- EXERCISE OBJECTIVE: Every line from the top of the records through the one bearing "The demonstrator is" is to be reproduced exactly, and pictures are to be left out.

(Items from a dataset)
§ §
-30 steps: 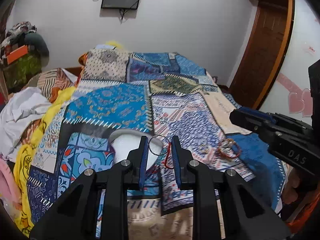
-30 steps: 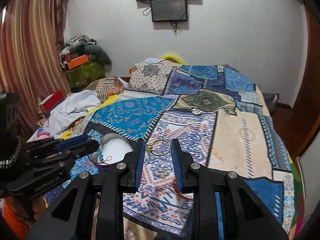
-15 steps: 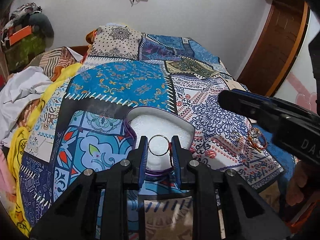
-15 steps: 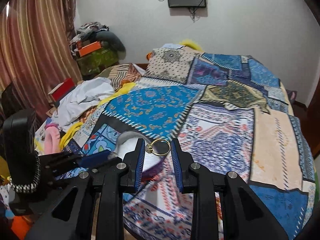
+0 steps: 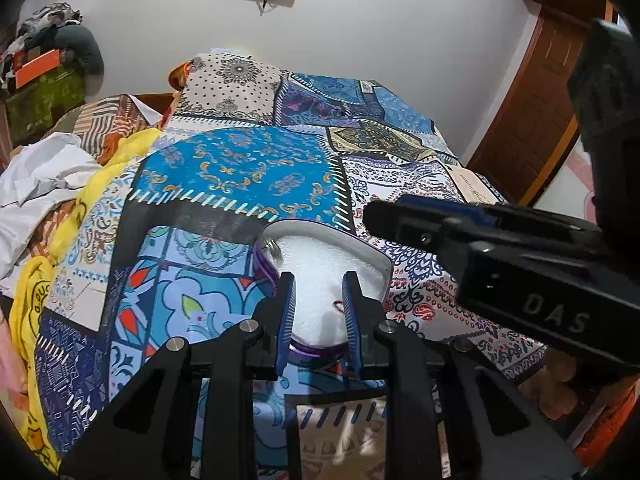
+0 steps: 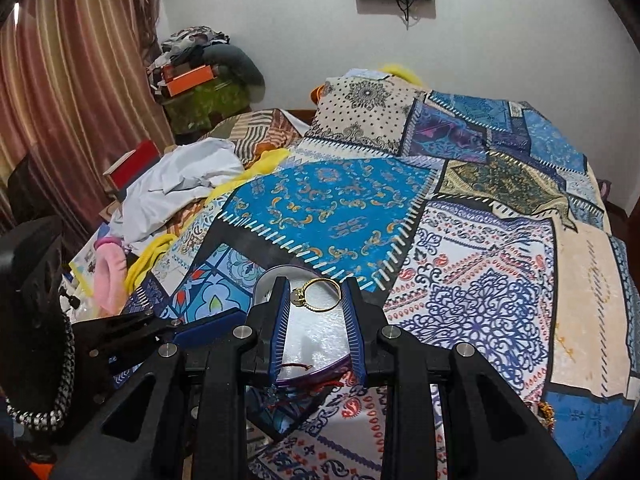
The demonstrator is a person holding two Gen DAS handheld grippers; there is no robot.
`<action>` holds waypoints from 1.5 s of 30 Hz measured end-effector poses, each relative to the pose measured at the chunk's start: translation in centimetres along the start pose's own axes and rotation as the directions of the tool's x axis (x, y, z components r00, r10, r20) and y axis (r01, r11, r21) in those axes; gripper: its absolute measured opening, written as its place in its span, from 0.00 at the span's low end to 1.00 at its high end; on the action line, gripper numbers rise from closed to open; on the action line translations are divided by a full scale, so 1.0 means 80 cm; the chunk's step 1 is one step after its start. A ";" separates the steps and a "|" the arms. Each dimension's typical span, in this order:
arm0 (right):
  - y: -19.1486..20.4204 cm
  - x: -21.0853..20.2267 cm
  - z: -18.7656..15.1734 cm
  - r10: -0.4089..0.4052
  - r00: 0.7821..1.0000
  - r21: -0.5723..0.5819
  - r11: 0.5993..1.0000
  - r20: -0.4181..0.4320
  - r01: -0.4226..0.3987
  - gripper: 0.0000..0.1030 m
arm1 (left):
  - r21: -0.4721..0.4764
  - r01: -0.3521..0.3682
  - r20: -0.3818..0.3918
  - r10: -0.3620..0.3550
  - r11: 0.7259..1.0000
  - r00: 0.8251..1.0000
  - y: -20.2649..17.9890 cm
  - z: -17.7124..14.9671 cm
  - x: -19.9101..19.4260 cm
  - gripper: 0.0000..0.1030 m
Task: Organize jewelry
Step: 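Carry the bracelet over the heart tin and open the left tool, then lower the right tool onto the orange charm bracelet and close it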
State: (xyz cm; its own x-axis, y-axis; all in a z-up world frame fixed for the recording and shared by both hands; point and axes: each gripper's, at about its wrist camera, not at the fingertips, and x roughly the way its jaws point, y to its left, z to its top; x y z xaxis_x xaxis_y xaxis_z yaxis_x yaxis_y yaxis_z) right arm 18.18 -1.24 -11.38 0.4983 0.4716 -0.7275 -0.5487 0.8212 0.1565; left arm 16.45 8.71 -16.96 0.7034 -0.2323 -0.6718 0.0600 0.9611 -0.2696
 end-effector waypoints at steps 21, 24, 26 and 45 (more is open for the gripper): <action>-0.052 -0.080 -0.023 -0.181 0.983 0.067 0.982 0.040 0.178 0.35 | -0.002 -0.086 -0.023 0.085 0.996 0.996 -0.015 -0.016 -0.039 0.42; -0.069 -0.097 -0.034 -0.216 0.975 0.088 0.973 0.042 0.212 0.37 | 0.006 -0.084 -0.040 0.084 0.996 0.996 -0.023 -0.021 -0.038 0.42; -0.078 -0.107 -0.042 -0.244 0.969 0.097 0.966 0.041 0.240 0.41 | 0.010 -0.082 -0.054 0.082 0.997 0.995 -0.029 -0.026 -0.035 0.42; -0.144 -0.131 -0.113 -0.312 0.949 0.139 0.939 -0.048 0.315 0.43 | -0.073 -0.079 -0.150 0.067 0.994 0.986 -0.044 -0.043 0.017 0.38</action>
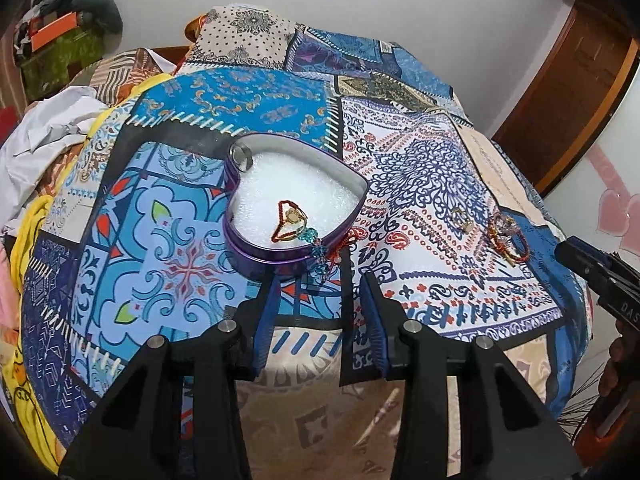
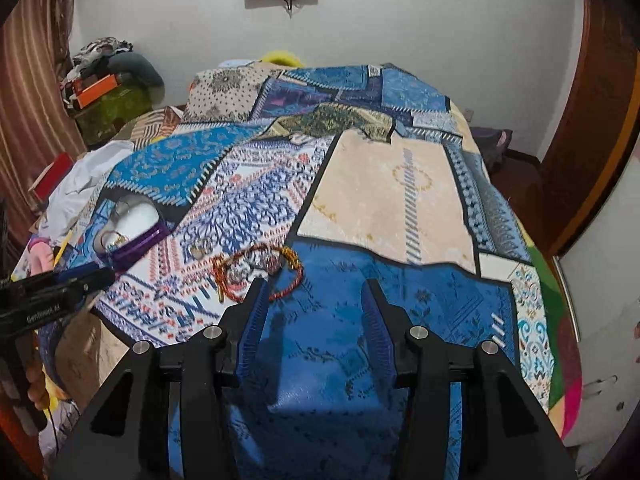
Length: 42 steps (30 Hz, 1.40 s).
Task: Organize jewelry
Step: 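Lower the right tool onto the orange charm bracelet and close it, then lift the orange charm bracelet with the right tool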
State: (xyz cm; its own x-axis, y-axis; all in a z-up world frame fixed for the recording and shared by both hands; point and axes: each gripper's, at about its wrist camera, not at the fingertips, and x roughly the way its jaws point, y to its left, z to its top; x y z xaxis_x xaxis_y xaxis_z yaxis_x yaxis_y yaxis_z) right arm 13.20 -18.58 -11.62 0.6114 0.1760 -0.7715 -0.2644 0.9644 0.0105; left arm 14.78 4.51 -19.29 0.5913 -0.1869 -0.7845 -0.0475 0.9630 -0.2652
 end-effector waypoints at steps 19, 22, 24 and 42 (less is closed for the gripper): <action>0.012 0.050 -0.007 0.052 0.998 -0.031 0.998 -0.030 -0.053 0.43 | -0.056 -0.018 0.001 0.018 0.998 1.000 0.007 0.006 0.026 0.08; 0.014 0.050 -0.008 0.050 0.999 -0.038 0.998 -0.020 -0.050 0.28 | -0.062 -0.013 0.005 0.013 0.998 1.000 0.008 0.005 0.026 0.02; 0.015 0.051 -0.007 0.051 0.999 -0.040 0.998 -0.018 -0.052 0.13 | -0.058 -0.009 0.009 0.009 0.998 1.000 0.006 0.005 0.024 0.01; 0.011 0.006 0.019 0.051 0.993 -0.008 0.999 0.109 -0.050 0.02 | 0.047 0.001 0.169 -0.009 0.999 0.986 -0.022 0.018 -0.057 0.00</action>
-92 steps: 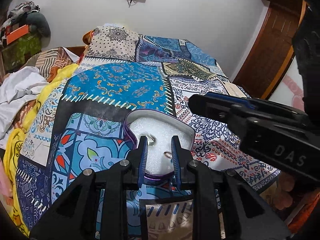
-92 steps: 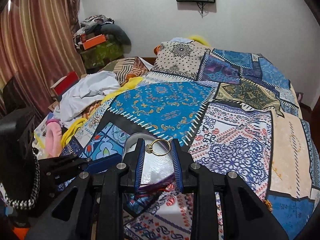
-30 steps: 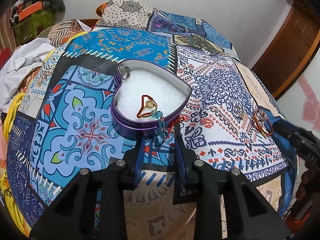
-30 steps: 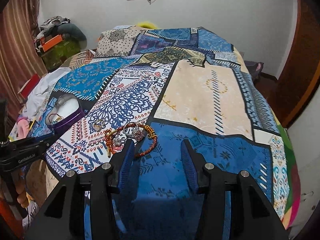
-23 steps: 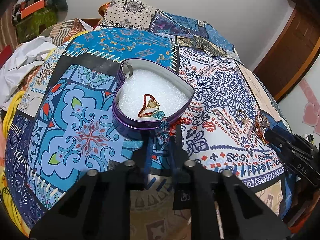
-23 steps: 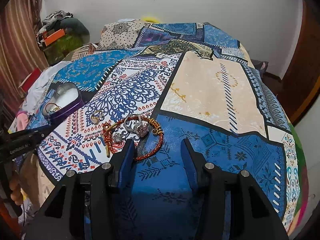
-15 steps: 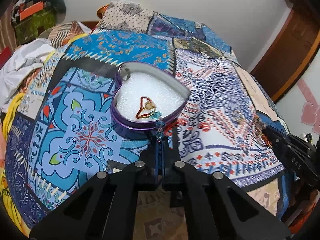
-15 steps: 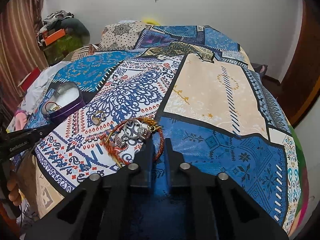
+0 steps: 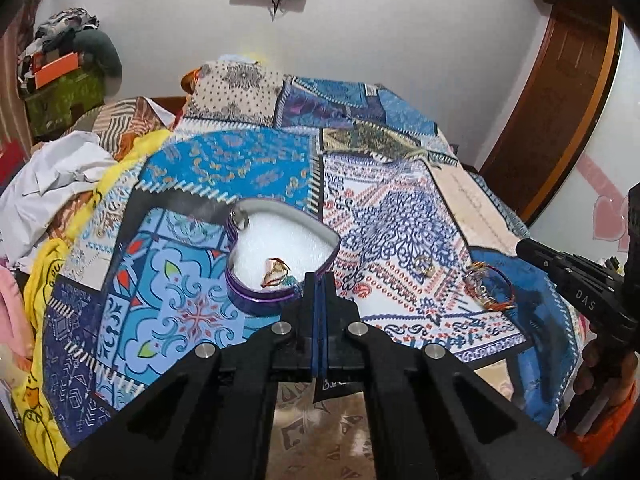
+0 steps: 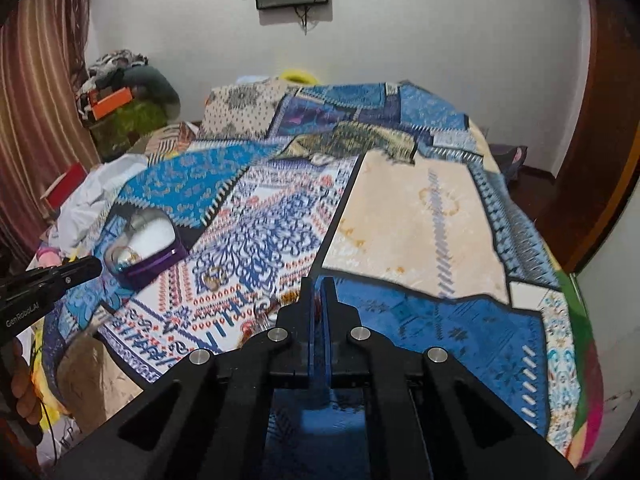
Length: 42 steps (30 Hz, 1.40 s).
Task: Organize jewelry
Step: 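Lift the orange charm bracelet with the right tool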
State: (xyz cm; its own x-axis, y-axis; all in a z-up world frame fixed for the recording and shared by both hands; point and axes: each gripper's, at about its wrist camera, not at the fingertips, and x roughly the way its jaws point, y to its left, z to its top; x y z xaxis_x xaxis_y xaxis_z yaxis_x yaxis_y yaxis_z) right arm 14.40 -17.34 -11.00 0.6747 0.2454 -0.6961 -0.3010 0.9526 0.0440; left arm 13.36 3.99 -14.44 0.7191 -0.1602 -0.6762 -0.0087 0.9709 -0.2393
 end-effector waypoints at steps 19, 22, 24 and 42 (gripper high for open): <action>-0.016 -0.011 -0.004 -0.007 0.999 0.027 1.000 -0.051 0.008 0.43 | 0.039 -0.042 -0.113 0.046 0.998 0.993 0.003 -0.017 0.026 0.29; -0.015 -0.009 -0.010 0.017 0.997 0.018 1.000 -0.079 -0.016 0.44 | 0.039 -0.037 -0.140 0.042 0.999 0.989 0.001 -0.023 0.039 0.33; -0.010 -0.006 -0.014 0.032 0.995 0.004 0.999 -0.099 -0.032 0.44 | 0.034 -0.035 -0.153 0.040 0.999 0.987 0.002 -0.025 0.047 0.33; 0.018 0.022 -0.026 0.132 0.976 0.004 0.991 -0.174 -0.133 0.65 | -0.029 -0.054 -0.174 0.048 0.998 0.984 0.017 -0.024 0.085 0.33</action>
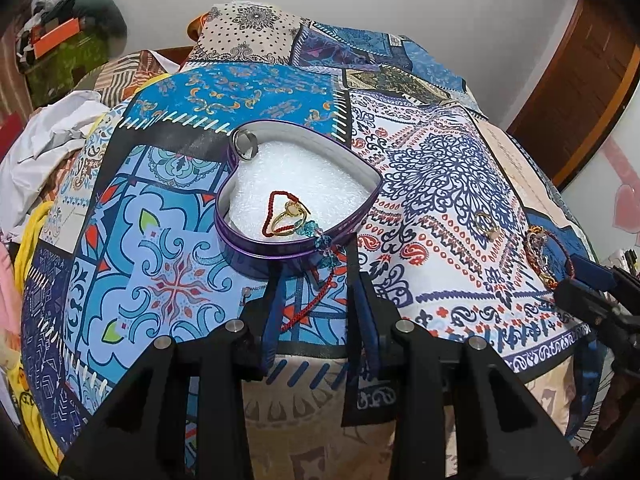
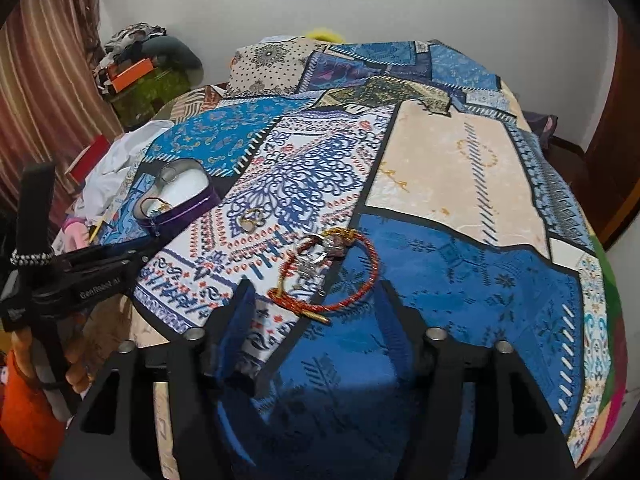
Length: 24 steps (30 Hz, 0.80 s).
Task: Organize jewelry
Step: 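Lift the orange charm bracelet with the right tool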
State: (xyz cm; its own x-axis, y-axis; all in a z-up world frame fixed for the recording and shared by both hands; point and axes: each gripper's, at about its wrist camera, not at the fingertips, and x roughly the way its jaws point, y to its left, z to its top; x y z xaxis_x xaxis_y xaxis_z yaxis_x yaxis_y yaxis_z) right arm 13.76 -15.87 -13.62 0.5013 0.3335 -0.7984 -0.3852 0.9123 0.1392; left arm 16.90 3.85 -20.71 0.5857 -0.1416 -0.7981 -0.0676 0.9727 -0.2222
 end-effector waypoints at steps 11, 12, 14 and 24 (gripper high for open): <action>0.005 0.018 -0.001 -0.078 0.997 -0.041 0.996 0.017 0.079 0.47 | -0.003 -0.012 0.014 0.012 1.000 1.000 -0.005 0.004 0.006 0.33; 0.003 0.018 0.000 -0.078 0.997 -0.043 0.996 0.018 0.078 0.43 | -0.003 -0.013 0.016 0.013 1.000 1.000 -0.006 0.004 0.006 0.33; 0.001 0.016 0.001 -0.074 0.997 -0.044 0.996 0.020 0.075 0.28 | -0.001 -0.013 0.020 0.013 1.000 1.000 -0.006 0.004 0.005 0.25; -0.002 0.002 -0.002 -0.054 0.997 -0.041 0.998 0.046 0.056 0.11 | 0.039 -0.014 0.076 0.011 0.999 0.997 -0.015 0.005 -0.015 0.02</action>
State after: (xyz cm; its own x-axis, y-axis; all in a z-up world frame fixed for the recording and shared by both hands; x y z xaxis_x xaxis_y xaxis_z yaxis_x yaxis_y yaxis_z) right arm 13.78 -16.01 -13.86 0.5568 0.2944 -0.7767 -0.3880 0.9190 0.0702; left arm 16.61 2.96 -19.29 0.6443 -0.1168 -0.7558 -0.0443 0.9809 -0.1893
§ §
- REPLY TO THE TASK:
-30 steps: 
-30 steps: 
-15 steps: 
-15 steps: 
+0 steps: 
+0 steps: 
The demonstrator is a person holding two Gen DAS handheld grippers; there is no robot.

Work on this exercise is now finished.